- _WHAT IS REQUIRED_
Every line in the records below with the string "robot" is to be copied out.

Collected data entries
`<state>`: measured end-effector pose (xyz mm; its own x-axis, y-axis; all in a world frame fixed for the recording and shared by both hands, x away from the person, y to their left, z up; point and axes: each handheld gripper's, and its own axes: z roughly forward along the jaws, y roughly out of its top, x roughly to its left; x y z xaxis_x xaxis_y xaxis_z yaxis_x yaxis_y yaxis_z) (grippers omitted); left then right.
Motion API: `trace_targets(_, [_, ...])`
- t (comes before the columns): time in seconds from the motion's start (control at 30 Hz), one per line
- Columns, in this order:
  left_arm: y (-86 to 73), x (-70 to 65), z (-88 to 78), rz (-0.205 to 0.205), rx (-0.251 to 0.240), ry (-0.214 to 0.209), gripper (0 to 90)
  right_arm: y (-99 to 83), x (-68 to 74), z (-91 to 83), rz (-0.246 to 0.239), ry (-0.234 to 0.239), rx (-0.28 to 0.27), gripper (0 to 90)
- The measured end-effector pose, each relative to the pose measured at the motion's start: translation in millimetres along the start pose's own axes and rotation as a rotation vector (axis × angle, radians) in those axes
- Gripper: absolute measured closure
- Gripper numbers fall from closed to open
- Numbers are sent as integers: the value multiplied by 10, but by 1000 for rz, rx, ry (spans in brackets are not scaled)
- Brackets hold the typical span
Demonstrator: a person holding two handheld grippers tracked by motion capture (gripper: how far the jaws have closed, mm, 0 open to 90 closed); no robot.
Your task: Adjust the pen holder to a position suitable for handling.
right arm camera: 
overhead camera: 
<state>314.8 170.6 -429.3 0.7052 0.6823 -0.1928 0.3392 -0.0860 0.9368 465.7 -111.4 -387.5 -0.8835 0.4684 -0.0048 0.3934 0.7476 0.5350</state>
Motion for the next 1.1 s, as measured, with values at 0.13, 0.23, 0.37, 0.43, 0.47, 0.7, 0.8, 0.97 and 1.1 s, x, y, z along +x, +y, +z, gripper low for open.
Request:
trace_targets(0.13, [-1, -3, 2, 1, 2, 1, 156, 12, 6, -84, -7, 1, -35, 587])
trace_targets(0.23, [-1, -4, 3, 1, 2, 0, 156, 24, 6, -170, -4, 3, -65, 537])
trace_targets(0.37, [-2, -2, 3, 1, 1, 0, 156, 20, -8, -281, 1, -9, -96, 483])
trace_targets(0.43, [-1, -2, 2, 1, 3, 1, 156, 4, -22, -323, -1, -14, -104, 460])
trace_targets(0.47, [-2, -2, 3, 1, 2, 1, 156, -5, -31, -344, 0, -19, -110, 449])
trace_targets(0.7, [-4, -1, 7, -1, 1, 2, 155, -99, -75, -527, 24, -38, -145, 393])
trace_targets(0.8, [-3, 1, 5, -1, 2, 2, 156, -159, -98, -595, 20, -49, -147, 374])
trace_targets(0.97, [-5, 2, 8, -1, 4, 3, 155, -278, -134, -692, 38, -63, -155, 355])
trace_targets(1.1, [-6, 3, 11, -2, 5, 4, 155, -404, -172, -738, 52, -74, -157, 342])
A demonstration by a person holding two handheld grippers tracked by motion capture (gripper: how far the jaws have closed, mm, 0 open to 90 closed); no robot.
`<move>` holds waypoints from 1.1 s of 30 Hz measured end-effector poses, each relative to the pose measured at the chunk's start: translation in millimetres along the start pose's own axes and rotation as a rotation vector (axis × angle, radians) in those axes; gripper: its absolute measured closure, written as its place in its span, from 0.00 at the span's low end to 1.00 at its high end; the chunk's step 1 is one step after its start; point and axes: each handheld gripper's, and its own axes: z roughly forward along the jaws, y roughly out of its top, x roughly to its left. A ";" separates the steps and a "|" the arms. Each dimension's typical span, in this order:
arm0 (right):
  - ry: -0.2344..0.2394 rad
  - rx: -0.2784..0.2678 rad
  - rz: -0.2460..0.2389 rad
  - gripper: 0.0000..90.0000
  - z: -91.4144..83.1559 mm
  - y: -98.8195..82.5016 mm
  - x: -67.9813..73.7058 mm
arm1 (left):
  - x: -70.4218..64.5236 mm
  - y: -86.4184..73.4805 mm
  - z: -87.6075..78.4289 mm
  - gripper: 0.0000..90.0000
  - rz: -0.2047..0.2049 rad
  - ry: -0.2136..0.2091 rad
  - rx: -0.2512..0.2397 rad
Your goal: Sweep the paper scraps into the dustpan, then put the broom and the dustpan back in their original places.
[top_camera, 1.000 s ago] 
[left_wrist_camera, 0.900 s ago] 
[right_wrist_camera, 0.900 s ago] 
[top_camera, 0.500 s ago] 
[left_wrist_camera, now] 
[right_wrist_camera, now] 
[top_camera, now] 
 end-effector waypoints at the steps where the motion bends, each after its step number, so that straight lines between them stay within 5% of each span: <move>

- _WRITTEN ANSWER_
Demonstrator: a person holding two handheld grippers tracked by motion capture (gripper: how far the jaws have closed, mm, 0 open to 90 closed); no robot.
A demonstration by a person holding two handheld grippers tracked by motion capture (gripper: how far the jaws have closed, mm, 0 open to 90 closed); no robot.

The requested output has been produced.